WORK INSTRUCTION: Whenever a line in the data holds the string "below", pull that line out.

═══ PROVIDED RECORDS ═══

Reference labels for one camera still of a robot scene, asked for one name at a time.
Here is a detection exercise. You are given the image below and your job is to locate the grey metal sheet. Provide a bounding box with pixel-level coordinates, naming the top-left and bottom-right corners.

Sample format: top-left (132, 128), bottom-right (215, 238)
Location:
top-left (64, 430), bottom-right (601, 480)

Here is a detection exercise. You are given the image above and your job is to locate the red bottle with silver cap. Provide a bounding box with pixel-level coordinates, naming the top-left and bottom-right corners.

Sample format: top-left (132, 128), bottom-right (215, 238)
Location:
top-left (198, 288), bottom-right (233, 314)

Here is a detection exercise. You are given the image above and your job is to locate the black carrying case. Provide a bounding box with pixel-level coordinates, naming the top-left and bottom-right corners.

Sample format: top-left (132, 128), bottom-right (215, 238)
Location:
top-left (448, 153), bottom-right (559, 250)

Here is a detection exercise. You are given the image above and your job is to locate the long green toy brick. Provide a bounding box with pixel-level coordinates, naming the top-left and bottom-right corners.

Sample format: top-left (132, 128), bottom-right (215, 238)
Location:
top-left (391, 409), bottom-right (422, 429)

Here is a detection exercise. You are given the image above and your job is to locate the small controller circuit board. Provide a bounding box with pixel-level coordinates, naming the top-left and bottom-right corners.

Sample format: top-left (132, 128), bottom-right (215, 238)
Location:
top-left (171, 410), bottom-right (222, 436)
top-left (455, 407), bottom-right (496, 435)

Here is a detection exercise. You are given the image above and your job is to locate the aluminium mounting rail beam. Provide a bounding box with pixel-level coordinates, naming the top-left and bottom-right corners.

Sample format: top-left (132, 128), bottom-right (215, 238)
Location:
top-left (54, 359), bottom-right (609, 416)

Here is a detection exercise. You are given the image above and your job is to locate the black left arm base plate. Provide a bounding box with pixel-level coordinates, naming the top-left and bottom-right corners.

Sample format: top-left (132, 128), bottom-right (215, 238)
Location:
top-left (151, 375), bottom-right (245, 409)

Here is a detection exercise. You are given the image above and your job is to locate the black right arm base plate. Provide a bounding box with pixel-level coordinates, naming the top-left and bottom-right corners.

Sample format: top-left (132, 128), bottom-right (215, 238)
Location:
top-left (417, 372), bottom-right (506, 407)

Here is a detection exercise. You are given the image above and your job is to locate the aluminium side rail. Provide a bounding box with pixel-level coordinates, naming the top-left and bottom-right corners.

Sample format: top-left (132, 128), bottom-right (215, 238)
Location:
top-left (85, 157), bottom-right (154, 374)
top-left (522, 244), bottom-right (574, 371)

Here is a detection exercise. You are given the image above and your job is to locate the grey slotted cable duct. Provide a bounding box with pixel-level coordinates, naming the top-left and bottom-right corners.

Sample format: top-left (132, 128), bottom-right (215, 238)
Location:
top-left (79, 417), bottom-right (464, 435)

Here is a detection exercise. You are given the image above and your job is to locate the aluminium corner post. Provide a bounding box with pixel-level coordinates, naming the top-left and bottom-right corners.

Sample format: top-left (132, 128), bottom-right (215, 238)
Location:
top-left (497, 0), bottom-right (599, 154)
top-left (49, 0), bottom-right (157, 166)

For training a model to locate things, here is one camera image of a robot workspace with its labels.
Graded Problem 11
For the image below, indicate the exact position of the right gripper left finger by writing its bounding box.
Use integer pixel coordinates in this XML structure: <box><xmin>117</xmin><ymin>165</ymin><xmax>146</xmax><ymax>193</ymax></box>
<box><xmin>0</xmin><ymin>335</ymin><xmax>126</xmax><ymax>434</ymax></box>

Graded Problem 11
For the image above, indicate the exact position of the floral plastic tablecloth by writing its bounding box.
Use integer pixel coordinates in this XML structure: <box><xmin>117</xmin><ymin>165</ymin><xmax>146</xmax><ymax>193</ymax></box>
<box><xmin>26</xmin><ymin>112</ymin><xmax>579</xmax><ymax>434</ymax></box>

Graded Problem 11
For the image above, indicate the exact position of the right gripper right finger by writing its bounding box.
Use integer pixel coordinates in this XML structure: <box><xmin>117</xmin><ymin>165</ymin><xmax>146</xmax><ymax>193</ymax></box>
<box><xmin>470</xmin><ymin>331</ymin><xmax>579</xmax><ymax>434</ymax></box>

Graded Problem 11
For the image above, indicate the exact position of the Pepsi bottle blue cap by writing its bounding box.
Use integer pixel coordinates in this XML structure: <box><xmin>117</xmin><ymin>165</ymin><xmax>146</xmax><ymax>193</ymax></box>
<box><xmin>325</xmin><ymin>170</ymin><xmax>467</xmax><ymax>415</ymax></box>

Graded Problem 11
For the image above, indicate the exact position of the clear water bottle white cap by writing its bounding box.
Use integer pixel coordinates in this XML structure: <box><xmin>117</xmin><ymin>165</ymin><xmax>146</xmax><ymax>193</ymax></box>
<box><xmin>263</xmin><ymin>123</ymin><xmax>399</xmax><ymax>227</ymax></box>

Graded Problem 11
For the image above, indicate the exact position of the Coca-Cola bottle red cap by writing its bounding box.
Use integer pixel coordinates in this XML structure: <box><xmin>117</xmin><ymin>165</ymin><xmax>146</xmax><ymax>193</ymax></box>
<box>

═══

SOLUTION:
Here is a detection exercise. You are given the image below and your job is to locate the grey metal sheet. Provide a bounding box with pixel-level coordinates, naming the top-left and bottom-right corners.
For the image below, indicate the exact position of the right gripper left finger by writing its bounding box.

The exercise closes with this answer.